For triumphant European golf fans, the galling thing about America’s relationship with the Ryder Cup is that much of the US simply does not care about the tournament. On Sunday most sport fans in the States were discussing Taylor Swift’s appearance at an NFL game, the final day of the MLB regular season or Jrue Holiday’s trade to the Boston Celtics.
But that’s not to say that no one cares. And, for the most part, the US press gave Europe credit for a comprehensive victory. “Europe’s Ryder Cup triumph was down to meticulous planning, clever leadership and a strategy of drawing on the competition’s history,” wrote Tom Hamilton and Mark Schlabach of ESPN. They also gave credit to Europe captain Luke Donald and his vice-captain, Edoardo Molinari.
“Molinari’s grasp of stats contributed the data behind picking the pairings, while Donald also looked to arbitrary aspects like compatibility. It wasn’t a case of putting best mates alongside one another but instead a deep dive into how ability and strengths married, and it paid off brilliantly,” they wrote.
In the Washington Post, Rick Maese highlighted Europe’s use of home advantage. “For three days, the Europeans treated the road-weary Americans like unwanted house guests, eager to be done with them as soon as possible. They had no problem reinforcing the biggest Ryder Cup truth of them all: There is simply no place like home.”
As for the American team, “very little went right.” Hamilton and Schlabach say that “[Zach] Johnson’s captaincy won’t be remembered fondly, but he can’t take all the blame for another American failure across the pond. Spieth couldn’t hit a ball straight. World No. 1 golfer Scottie Scheffler and Xander Schauffele couldn’t make a putt. Scheffler, Spieth and Collin Morikawa have combined to win six major championships. They combined to win one match at Marco Simone Golf & Country Club”.

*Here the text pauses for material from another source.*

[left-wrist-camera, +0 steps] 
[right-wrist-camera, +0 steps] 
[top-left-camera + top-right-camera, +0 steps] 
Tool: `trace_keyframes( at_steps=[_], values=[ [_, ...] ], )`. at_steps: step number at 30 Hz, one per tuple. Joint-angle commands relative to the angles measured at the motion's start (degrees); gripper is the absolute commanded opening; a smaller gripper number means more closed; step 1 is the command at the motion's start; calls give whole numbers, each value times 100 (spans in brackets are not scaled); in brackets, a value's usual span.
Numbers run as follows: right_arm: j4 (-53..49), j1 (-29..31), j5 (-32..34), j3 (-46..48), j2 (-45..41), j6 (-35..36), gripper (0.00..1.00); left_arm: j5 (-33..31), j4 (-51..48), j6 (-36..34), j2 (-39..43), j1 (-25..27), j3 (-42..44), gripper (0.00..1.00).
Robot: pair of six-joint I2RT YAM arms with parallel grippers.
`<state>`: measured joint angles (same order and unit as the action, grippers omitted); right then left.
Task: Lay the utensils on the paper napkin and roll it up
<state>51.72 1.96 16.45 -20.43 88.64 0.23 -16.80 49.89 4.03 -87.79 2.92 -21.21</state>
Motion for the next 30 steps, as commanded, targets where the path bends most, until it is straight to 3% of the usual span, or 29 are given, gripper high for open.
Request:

Maese believed USA’s campaign was doomed almost as soon as it started.
“Europe won the Ryder Cup … thanks in large part to a blazing fast start that plunged the United States into a deep hole before the Americans had barely stuck a tee in the ground,” he wrote.
But for all the debate over whether Patrick Cantlay’s lack of headwear was a symbol of internal dissent in the US team, Golfweek’s Eamon Lynch believed the real problems lie elsewhere.
“In Rome, the US team … traded acrimony for apathy, delivering a performance more befitting the last morning of a buddies’ trip to Myrtle Beach, without the redeeming excuse of thundering hangovers that would at least suggest fun was had along the way,” he wrote.